近代哲学の祖といえばデカルトがあげられる。「我思うゆえに我あり」という心身2元論はその後の自我追及のベースになり、近代科学の思想的バックボーンになったわけだが、スピノザはデカルトのキリスト教誠心の分析とは対峙する。だから「エチカ」は彼の没後まで刊行されることはなかった。当然のことだが、神の絶対性を越えたいとする哲学の構築は、ニーチェ、マルクスに大きな影響を与えうる。最近ではA・ネグリがスピノザを読むことを誰よりも説いた。
そのA・ネグリの『スピノザとわたしたち』(水声社、2625円)はマルチチュードが愛へと至ることを力説する。思想的ベースにスピノザを再検討せよと説く。ところがアンチヒューマニズムをベースに見出したのは上野修『スピノザの世界』だ。朝日で解説した鈴木繁(編集委員)はフロイトに先んじた人だと解説している。

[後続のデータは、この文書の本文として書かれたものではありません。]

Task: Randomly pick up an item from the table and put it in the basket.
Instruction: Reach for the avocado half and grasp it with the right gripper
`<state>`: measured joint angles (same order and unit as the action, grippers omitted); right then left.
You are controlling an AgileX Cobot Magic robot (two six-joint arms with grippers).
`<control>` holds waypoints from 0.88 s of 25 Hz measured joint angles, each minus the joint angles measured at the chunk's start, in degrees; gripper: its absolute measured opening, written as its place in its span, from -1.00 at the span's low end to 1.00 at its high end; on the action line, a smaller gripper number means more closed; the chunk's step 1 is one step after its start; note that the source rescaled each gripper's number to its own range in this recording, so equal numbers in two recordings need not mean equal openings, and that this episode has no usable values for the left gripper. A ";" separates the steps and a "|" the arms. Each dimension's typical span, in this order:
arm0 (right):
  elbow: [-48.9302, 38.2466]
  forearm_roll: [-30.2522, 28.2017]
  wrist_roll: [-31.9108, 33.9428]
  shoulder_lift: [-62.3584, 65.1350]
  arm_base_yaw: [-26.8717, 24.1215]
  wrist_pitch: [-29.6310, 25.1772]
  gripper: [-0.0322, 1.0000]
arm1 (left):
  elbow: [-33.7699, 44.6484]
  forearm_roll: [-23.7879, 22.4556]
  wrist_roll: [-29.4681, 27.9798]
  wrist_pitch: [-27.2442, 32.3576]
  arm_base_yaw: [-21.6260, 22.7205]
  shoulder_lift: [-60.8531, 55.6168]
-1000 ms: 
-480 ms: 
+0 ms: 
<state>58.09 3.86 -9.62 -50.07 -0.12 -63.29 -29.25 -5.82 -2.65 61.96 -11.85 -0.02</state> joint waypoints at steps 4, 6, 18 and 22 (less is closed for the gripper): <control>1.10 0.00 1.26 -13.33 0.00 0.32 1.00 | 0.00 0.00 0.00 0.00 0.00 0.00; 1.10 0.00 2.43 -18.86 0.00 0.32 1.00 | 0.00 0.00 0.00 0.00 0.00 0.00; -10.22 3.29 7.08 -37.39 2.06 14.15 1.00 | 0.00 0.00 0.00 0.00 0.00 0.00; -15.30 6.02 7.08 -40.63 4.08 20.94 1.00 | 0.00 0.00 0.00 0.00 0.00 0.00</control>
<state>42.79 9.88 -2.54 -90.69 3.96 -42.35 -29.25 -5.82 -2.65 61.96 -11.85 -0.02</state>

デカルトと対比した位置づけは国分功一郎『スピノザの方法』(みすず書房、5670円)だ。「我思いつうあり」と、肉体と精神を分けないスピノザの哲学を解説する。「誰も自分で考え、その道を見つけるしかない」という。ここに国分哲学の個性がある。『暇と退屈の倫理学』(朝日出版、1800円)として昨年10月刊行されたが、国分がやさしく読者に語りかけて自分発見の哲学を模索する。
スピノザはどうして生計を立てたか。誰かからお金を援助してもらったのか。まったく違う。レンズ磨きでつつましく生活した。それでいて「究極のポジティブ思考の人」(鈴木繁編集委員)に達した人なのだ。貧しく、つつましくあってもポジィテブな考えを充満させてどうして生涯を送れたのか。ここに関心をもてばスピノザはわれわれに近づいてくる。